◆ **Records for the task**
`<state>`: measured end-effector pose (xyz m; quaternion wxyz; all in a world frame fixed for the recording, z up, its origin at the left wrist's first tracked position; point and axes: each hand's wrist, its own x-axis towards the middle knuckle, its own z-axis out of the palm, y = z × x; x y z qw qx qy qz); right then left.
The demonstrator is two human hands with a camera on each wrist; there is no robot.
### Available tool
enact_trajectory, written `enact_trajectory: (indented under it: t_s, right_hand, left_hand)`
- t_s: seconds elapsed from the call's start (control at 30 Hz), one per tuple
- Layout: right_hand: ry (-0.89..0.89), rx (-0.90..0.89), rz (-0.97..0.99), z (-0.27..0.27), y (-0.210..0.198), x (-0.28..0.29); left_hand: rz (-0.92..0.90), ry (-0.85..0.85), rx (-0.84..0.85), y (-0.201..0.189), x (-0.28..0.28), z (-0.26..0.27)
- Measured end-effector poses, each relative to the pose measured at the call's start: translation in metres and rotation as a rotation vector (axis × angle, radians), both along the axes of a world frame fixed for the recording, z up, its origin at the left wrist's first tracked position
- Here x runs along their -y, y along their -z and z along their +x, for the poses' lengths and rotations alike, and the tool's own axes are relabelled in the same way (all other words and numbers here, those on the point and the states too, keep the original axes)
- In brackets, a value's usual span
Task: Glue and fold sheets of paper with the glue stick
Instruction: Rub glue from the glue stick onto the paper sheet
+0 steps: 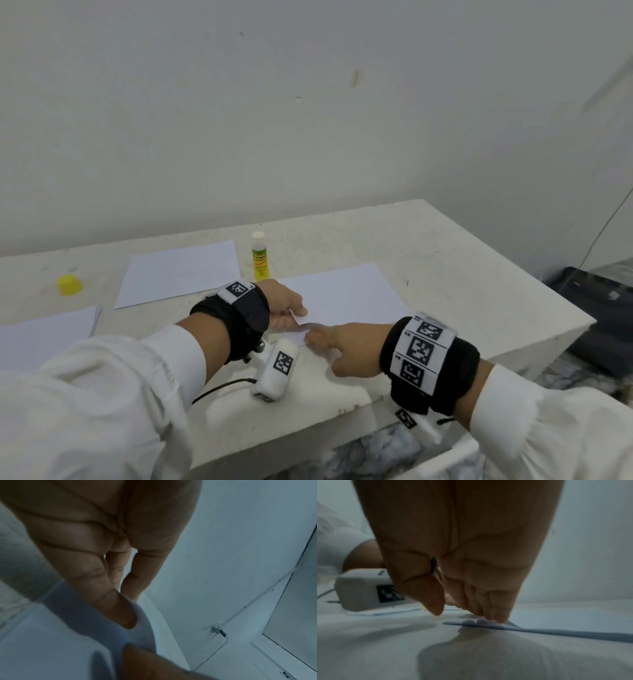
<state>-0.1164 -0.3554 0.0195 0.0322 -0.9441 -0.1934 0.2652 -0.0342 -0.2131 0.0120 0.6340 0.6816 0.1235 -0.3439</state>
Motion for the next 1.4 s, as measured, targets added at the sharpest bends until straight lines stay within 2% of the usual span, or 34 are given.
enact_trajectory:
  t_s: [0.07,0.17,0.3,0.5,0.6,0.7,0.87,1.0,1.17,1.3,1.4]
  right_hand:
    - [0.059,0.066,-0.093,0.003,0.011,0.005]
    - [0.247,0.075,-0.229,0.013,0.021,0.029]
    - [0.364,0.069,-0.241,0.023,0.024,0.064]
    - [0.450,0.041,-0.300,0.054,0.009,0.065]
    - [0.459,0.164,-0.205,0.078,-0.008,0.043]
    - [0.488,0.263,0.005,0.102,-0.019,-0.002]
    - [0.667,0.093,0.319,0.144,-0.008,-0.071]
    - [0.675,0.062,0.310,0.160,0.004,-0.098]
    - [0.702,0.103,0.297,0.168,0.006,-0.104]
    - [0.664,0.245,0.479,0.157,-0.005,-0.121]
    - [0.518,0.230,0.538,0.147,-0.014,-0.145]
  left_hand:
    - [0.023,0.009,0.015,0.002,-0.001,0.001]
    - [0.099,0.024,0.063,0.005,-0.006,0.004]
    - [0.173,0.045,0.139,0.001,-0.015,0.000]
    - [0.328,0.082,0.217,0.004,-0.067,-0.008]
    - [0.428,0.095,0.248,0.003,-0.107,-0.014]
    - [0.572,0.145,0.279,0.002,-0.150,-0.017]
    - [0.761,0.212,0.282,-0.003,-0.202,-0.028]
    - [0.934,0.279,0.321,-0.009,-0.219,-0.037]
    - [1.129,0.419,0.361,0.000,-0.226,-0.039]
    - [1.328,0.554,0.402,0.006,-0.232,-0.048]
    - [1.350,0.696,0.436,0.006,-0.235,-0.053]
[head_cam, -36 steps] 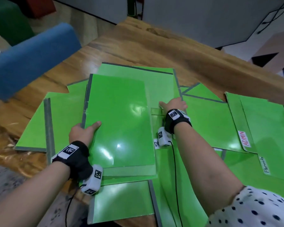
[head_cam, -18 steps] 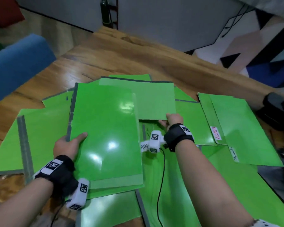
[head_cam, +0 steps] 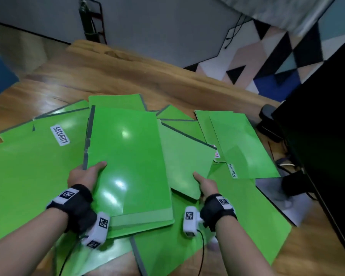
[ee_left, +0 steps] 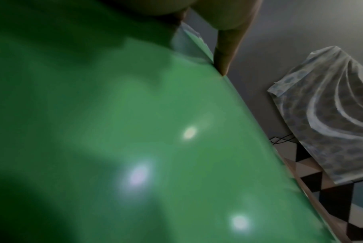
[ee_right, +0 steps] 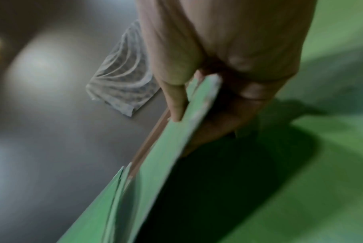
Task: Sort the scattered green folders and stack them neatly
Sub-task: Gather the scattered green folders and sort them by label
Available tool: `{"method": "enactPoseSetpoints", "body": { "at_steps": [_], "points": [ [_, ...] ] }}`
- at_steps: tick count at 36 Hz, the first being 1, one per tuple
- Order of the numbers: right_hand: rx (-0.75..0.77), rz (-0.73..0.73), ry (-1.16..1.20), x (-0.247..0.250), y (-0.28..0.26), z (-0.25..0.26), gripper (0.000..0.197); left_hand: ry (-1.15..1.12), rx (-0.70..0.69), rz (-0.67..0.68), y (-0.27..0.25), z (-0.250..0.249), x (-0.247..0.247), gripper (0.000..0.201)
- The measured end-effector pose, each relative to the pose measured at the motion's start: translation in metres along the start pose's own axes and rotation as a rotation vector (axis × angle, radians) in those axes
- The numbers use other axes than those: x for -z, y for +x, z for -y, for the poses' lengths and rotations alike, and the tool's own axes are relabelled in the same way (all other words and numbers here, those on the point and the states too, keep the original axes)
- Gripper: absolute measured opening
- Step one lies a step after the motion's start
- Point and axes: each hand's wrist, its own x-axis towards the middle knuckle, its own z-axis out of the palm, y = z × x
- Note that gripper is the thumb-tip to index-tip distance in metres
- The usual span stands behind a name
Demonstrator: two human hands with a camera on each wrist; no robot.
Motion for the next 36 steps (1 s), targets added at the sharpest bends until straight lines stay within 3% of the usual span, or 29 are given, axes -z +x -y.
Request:
{"method": "enactPoseSetpoints", "body": {
  "at_steps": [2, 10, 14, 17, 21, 23, 26, 30, 36],
  "points": [
    [0.041, -0.002, -0.027, 0.001, -0.002, 0.012, 0.072, 0.011, 0.002, 0.003, -0.006, 0.001, -0.006, 0.076],
    [0.31, -0.162, 0.149, 0.054, -0.002, 0.066, 0.069, -0.017, -0.03, 0.029, -0.02, 0.005, -0.023, 0.065],
    [0.318, -0.343, 0.284, 0.075, 0.01, 0.075, 0.068, 0.0, -0.039, 0.019, -0.021, 0.005, -0.026, 0.068],
    [0.179, -0.428, 0.29, 0.085, 0.021, 0.069, 0.065, 0.087, -0.038, -0.003, -0.023, 0.004, -0.029, 0.068],
    [-0.03, -0.312, -0.105, 0.094, 0.018, 0.048, 0.048, 0.245, -0.056, 0.0, -0.026, 0.005, -0.034, 0.073],
    [0.016, -0.218, -0.437, 0.096, 0.012, 0.034, 0.056, 0.275, -0.057, 0.006, -0.026, 0.007, -0.036, 0.071],
    [0.105, -0.202, -0.754, 0.097, 0.015, 0.028, 0.062, 0.292, -0.048, -0.006, -0.026, 0.007, -0.037, 0.073],
    [0.102, -0.215, -0.76, 0.098, 0.024, 0.039, 0.054, 0.311, -0.048, -0.009, -0.026, 0.007, -0.038, 0.075],
    [0.121, -0.225, -0.975, 0.103, 0.026, 0.052, 0.071, 0.291, -0.045, -0.007, -0.022, 0.012, -0.04, 0.073]
  ]
}}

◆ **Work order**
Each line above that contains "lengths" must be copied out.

◆ **Result below**
- Here x runs along their -y, y along their -z and z along their +x, for the poses' lengths and rotations alike, and the tool's own axes are relabelled in the same way (all other words and numbers here, those on the point and the states too, keep the original axes)
- The numbers use other axes than those: x for -z, y for +x, z for -y, for the poses' lengths and rotations alike, and the tool's own axes are relabelled in the same way (all other words and numbers here, those on the point and the states too, keep the original axes)

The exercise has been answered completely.